* YOUR INSTRUCTIONS *
In your answer, reproduce exactly the lines from the beginning of the listing below through the one containing "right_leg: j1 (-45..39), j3", and only those lines.
○ ○ ○ ○
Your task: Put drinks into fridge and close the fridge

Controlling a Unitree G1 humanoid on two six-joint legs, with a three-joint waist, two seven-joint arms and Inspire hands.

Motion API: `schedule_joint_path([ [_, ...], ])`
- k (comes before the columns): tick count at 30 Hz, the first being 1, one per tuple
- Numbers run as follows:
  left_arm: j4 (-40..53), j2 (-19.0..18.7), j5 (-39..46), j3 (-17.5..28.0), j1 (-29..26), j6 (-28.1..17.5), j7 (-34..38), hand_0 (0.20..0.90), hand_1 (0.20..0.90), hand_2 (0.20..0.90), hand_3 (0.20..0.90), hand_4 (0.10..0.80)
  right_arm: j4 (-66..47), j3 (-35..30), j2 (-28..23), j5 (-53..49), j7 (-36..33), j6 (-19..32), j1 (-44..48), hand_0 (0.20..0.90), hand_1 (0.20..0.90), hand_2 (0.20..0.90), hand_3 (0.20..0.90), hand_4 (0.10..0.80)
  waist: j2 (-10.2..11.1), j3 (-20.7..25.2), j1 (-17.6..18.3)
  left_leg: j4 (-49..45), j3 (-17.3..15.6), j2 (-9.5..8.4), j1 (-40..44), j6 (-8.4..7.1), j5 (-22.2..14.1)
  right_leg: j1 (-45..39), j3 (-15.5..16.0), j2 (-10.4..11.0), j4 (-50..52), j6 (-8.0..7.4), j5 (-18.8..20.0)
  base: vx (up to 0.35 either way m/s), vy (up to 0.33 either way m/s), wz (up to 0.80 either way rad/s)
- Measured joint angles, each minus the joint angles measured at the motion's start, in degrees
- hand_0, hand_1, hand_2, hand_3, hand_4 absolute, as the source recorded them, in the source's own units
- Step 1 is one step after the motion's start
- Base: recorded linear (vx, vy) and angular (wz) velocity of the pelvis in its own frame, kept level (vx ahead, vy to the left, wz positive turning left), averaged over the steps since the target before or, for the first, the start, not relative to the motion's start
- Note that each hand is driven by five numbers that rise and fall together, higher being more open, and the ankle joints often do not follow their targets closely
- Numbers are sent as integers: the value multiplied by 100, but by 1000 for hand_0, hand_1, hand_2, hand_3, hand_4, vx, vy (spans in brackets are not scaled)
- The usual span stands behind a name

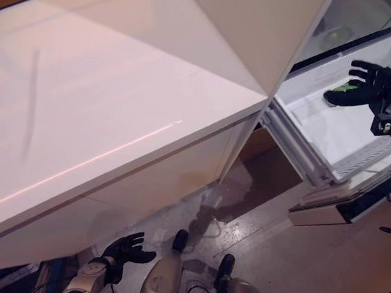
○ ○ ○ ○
* RESPONSE TO THIS EXERCISE *
Your task: Put drinks into fridge and close the fridge

Controlling a Unitree G1 humanoid on two six-joint legs, with a three-joint waist, two seven-joint arms and Inspire hands.

Motion API: `schedule_joint_path([ [_, ...], ])`
- k (comes before the columns): tick count at 30 Hz, the first being 1, one per tuple
- Numbers run as follows:
  left_arm: j4 (-40..53), j2 (-19.0..18.7), j5 (-39..46), j3 (-17.5..28.0), j1 (-29..26), j6 (-28.1..17.5), j7 (-34..38), hand_0 (0.20..0.90), hand_1 (0.20..0.90), hand_2 (0.20..0.90), hand_3 (0.20..0.90), hand_4 (0.10..0.80)
  right_arm: j4 (-66..47), j3 (-35..30), j2 (-28..23), j5 (-53..49), j7 (-36..33), j6 (-19..32), j1 (-44..48), hand_0 (0.20..0.90), hand_1 (0.20..0.90), hand_2 (0.20..0.90), hand_3 (0.20..0.90), hand_4 (0.10..0.80)
  waist: j2 (-10.2..11.1), j3 (-20.7..25.2), j1 (-17.6..18.3)
  left_leg: j4 (-49..45), j3 (-17.3..15.6), j2 (-9.5..8.4), j1 (-40..44), j6 (-8.4..7.1), j5 (-22.2..14.1)
  right_leg: j1 (-45..39), j3 (-15.5..16.0), j2 (-10.4..11.0), j4 (-50..52), j6 (-8.0..7.4), j5 (-18.8..20.0)

This output is now complete.